Actually, that wasn’t a half bad idea. The rain wasn’t coming down that hard, and it was only a little water. It wouldn’t hurt me. It might even help to clear my head. We were only about a dozen or so blocks away from my building. If I kept my head down and walked fast, I would get home before Taylor reached the traffic light at the intersection ahead of us at the rate we were moving.
I was just about to tell him that I would hit the pavement from here when my phone rang, interrupting my reach for the door handle. The tiny device that allowed my parents to practically stalk me lit up from where it was slotted into the side pocket of the door.
The lower oh-shit handle fit my phone perfectly, with just enough room in front of it that I could see who was calling. No surprise there, my father’s scowling face dominated the screen.
To answer or not to answer, that is the question. As tempting as it was not to take his call, I knew that if I didn’t, I was just going to have to suffer through another one of Dad’s long-winded messages.
The man didn’t simply ask you to call him back; he said everything he wanted to say to you on the message and then still demanded you return his call—which meant I’d have to listen to it all twice.

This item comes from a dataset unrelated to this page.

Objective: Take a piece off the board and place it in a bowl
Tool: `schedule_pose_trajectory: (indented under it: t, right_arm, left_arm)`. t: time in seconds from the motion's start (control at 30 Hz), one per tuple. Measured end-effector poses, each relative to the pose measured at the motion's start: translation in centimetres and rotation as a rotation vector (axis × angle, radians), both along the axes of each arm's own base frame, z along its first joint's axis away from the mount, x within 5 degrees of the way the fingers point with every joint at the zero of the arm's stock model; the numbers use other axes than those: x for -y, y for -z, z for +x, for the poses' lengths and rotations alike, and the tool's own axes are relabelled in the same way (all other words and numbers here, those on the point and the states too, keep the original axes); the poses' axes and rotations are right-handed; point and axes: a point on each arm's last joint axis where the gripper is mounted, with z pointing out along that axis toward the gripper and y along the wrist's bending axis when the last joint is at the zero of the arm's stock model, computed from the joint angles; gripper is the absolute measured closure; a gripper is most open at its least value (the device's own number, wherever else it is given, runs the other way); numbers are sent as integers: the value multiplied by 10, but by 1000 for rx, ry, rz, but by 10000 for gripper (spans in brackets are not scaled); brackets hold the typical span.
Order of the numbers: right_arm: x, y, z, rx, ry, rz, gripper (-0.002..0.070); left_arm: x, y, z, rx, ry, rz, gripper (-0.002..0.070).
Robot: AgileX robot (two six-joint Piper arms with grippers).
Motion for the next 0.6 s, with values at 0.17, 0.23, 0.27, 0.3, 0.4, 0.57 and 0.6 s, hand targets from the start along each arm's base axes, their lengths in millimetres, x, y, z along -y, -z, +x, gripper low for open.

Eventually giving in—if only to save time later—I slid my thumb across the bar at the bottom of the screen and pressed it to my ear. “Father.”
As was his way, he ignored my lackluster greeting and launched into a rambling to-do list for me.
“You should have come to see me before you left the office, Winston. We need to discuss our schedule for this weekend. We have a dinner party tonight with some of our fund managers and those venture capitalists that are in town from Hong Kong. You’re expected to show your face there, at the very least.”
He didn’t wait for me to respond. It didn’t matter to him what I said. He wasn’t asking me to go. He was only telling me where I had to be.
“Tomorrow night there’s the charity gala for the Save the Rhino Foundation. Don’t worry about finding a date. Your mother has already taken the liberty of inviting Cecelia Thompson to accompany you.”
At the mention of Cecelia’s name, I rolled my eyes. Of course Mother Dearest had taken the liberty of inviting the woman. She knew I would rather sit for two consecutive root canals before inviting Cecelia anywhere myself.
The old man still wasn’t done, however. “Next week, you have a slew of meetings scheduled so you’re going to want to rest up on Sunday night. No shenanigans.”
That wouldn’t be happening this weekend, but I didn’t bother telling him that. Dane, my best friend and usual partner in any and all “shenanigans,” was not only out of town at the moment, but he was also engaged.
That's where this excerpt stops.